DEFINE lastname TEXT <employee> WIDTH 20
Defining a Variable That Uses a Named B-Tree Composite
Assume that you have the following dimensions in your analytic workspace.
DEFINE month DIMENSION TEXT DEFINE product DIMENSION TEXT DEFINE region DIMENSION TEXT
When your company does promotional marketing for certain products in some but not all regions, then your variable data will be sparse along the product and region dimensions. Therefore, suppose you define a composite named proddist, whose base dimensions are product and region. There are dimension-value combinations in the composite only for those values that have data. For example, when you run a promotion for tents but not skis, then the composite includes the tents and region combinations, but not the skis and region combinations.
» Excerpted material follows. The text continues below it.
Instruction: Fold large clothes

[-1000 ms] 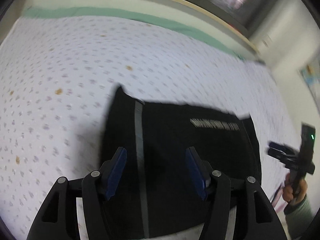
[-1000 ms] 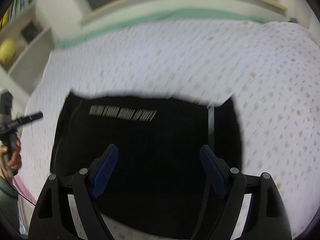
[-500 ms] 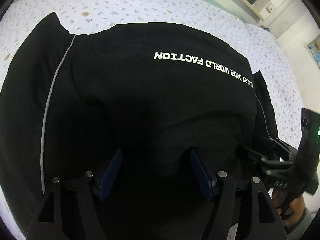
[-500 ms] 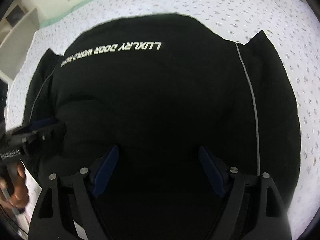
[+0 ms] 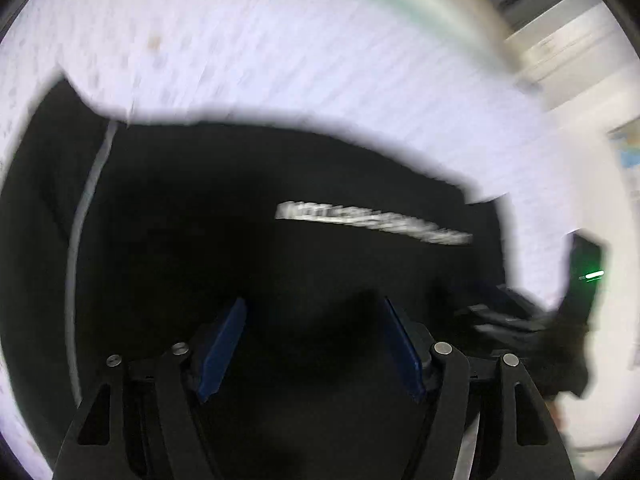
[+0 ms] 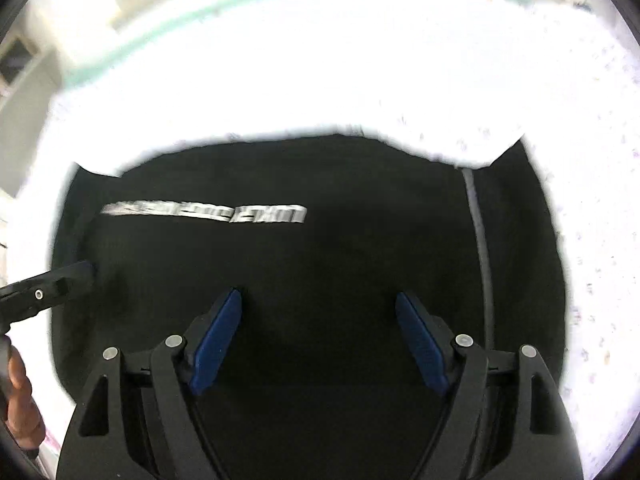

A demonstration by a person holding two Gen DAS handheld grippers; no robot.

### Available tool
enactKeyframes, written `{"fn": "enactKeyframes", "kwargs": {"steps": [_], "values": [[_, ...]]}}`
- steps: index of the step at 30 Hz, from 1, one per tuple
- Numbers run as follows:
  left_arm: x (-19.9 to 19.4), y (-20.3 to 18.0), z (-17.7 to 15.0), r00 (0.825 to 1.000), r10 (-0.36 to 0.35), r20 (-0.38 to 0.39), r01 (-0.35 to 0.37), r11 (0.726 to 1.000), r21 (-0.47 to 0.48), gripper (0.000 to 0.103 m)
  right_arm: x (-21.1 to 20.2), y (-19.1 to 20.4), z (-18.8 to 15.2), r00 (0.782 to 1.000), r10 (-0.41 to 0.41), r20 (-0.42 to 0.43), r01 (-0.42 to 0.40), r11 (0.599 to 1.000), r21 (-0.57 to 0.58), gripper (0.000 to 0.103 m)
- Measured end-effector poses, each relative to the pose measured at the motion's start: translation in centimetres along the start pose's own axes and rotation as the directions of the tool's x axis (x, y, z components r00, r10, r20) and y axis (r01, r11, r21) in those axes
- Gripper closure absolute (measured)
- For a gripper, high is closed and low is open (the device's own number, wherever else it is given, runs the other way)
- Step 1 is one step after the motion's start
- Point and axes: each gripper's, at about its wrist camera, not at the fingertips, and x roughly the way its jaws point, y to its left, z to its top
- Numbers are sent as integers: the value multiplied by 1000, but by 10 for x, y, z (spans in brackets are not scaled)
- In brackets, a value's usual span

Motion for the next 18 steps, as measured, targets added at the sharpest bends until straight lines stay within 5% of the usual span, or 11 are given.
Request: {"fn": "enactKeyframes", "kwargs": {"steps": [4, 7, 12, 15, 18], "values": [[7, 1, 2, 1000, 30, 7, -30, 999, 31, 37, 4, -4, 6, 1000, 1, -26, -2, 1000, -4, 16], [-24, -6, -14, 998, 15, 64, -22, 994, 103, 37, -30, -9, 3, 998, 65, 12, -65, 998, -6, 27], [-73, 7, -63, 995, -73, 66, 61, 985, 161, 35, -89, 3, -42, 990, 127, 64, -118, 985, -125, 27], [-66, 14, -92, 997, -76, 20, 73, 987, 144, 35, -76, 9, -71, 997, 72, -5, -72, 986, -152, 28], [-30, 36, -104, 999, 3, -53, 0, 997, 71, 35, -30, 9, -86, 993, -3, -114, -12, 991, -135, 30]]}}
The following statement creates a b-tree composite named proddist whose base dimensions are product and district, and a variable called promo that is dimensioned by month and proddist.
DEFINE proddist COMPOSITE <product region> DEFINE promo VARIABLE INTEGER <month proddist <product district>>
For simplicity's sake assume that you have only stored the following dimension data in your analytic workspace.
PRODUCT -------------- Tents Skis REGION -------------- Northeast Southwest MONTH -------------- Jan2003 Feb2003 Mar2003 Apr2003 May2003 Jun2003 Jul2003 Aug2003 Sep2003 Oct2003 Nov2003 Dec2003
You decide to run a promotional sales for skis in the Northeast region in the month of September, 2003 at a cost of $5,000. Once you populate promo with this, promo contains only 12 cells—each cell is dimensioned by a value of month and the composite tuple value of <'Skis' 'Northeast'> for proddist. The cell for September 2003 contains the value $5,000, and all of the other cells contain NA. No other NA values are stored in promo; there are no cells are created for any other values of product or region.